Thus, presentism on the one hand has led air policing activities to be, in the author’s perspective, unfairly stereotyped and maligned out of context. On the other hand, decontextualized appraisals have also separately triggered interest in using the air policing example (or, more specifically, the image of air policing) for modern uses of airpower. Professional historians should applaud the dedication to approaching a subject on its own terms, because the description and explanation of the past stands at the heart of the field. That professional stance does not mean celebrating past actions or events but rather achieving a more meaningful understanding of them.
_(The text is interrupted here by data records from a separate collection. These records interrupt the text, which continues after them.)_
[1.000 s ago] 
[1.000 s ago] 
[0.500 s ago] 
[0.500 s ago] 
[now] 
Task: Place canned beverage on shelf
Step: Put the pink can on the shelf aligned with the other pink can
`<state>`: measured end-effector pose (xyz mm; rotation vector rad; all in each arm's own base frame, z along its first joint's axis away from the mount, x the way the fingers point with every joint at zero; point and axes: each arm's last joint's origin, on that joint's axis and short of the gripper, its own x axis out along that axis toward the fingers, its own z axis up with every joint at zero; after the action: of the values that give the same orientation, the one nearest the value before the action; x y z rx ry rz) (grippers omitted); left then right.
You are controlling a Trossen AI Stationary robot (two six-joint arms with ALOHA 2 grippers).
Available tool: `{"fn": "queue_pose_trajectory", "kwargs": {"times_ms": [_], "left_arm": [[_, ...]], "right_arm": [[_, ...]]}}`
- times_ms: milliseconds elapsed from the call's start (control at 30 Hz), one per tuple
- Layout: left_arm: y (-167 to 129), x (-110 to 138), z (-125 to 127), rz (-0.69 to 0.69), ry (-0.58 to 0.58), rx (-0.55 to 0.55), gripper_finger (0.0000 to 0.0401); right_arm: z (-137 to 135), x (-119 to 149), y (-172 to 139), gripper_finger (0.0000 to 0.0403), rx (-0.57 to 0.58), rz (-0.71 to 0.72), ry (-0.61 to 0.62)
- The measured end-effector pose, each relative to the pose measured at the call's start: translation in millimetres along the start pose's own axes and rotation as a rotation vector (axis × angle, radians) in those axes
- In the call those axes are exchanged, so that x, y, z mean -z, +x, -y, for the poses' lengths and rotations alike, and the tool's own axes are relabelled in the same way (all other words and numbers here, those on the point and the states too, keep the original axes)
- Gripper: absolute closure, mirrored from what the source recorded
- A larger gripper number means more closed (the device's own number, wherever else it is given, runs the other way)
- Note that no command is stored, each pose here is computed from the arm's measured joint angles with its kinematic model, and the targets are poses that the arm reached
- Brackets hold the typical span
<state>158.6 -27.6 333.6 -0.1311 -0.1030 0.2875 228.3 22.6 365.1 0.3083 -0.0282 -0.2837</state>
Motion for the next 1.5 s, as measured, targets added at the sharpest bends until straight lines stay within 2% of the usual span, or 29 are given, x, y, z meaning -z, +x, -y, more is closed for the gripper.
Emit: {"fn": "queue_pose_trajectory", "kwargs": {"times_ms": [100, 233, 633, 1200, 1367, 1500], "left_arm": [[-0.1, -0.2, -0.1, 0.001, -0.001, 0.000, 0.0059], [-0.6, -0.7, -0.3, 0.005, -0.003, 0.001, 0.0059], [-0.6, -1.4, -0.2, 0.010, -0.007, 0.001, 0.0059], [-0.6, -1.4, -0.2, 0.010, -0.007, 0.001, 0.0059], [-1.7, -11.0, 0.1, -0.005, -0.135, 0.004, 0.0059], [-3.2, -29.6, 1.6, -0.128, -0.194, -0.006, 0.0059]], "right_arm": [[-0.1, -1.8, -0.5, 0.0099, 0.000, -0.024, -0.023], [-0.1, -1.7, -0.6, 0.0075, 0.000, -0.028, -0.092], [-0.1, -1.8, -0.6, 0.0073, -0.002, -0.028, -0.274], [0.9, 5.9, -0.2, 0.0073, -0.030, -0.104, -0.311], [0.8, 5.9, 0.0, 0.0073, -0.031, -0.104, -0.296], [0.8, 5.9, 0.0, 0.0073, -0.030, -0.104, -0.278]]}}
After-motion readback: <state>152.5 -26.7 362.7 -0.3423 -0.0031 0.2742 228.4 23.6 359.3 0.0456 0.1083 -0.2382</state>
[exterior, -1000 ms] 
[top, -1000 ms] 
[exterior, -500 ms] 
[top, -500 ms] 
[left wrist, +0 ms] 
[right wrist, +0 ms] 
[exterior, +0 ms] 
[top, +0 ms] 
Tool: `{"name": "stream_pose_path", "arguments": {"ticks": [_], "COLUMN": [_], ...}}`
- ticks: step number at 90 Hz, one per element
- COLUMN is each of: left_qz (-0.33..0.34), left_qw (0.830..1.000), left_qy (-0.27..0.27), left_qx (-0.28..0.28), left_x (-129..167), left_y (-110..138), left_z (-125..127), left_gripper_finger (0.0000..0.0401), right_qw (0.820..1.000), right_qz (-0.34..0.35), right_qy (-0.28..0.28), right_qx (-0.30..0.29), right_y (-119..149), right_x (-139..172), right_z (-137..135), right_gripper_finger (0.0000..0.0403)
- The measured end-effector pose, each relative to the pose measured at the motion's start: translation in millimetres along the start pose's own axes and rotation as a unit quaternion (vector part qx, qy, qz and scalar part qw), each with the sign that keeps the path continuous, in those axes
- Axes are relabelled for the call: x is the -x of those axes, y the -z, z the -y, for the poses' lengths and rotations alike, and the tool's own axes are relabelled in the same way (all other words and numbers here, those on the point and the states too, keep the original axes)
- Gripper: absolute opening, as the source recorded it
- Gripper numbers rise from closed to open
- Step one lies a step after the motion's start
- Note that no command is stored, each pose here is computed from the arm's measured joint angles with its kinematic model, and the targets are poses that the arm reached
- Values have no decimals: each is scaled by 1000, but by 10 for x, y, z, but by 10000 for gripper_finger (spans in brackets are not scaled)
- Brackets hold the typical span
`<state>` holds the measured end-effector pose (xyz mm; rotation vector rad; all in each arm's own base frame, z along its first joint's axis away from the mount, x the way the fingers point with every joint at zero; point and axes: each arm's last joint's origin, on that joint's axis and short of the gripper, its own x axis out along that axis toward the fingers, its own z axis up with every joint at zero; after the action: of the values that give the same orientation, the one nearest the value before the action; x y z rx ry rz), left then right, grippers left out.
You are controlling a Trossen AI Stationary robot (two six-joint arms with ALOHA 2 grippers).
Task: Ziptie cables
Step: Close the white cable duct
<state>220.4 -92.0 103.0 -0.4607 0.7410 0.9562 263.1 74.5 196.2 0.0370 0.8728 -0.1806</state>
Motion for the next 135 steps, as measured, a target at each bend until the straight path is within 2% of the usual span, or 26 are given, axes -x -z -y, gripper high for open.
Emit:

The author at intervals indicates that colonial policing activities would not gain favor in modern contexts.
Newton also notes that air-ground mechanized policing approaches were not equally well suited to all geographical or security contexts. This was a point understood by interwar practitioners themselves. In desert regions against rural tribal communities, British policymakers were satisfied with the effects. In contrast, airpower and armored cars were of limited use in the more urban environments of Palestine. Where policing was most successful, in Iraq, Transjordan, and British India’s Northwest Frontier, there was “integration of intelligence information provided through the district administrators” (p. 92), involving civilian officials and RAF SSOs.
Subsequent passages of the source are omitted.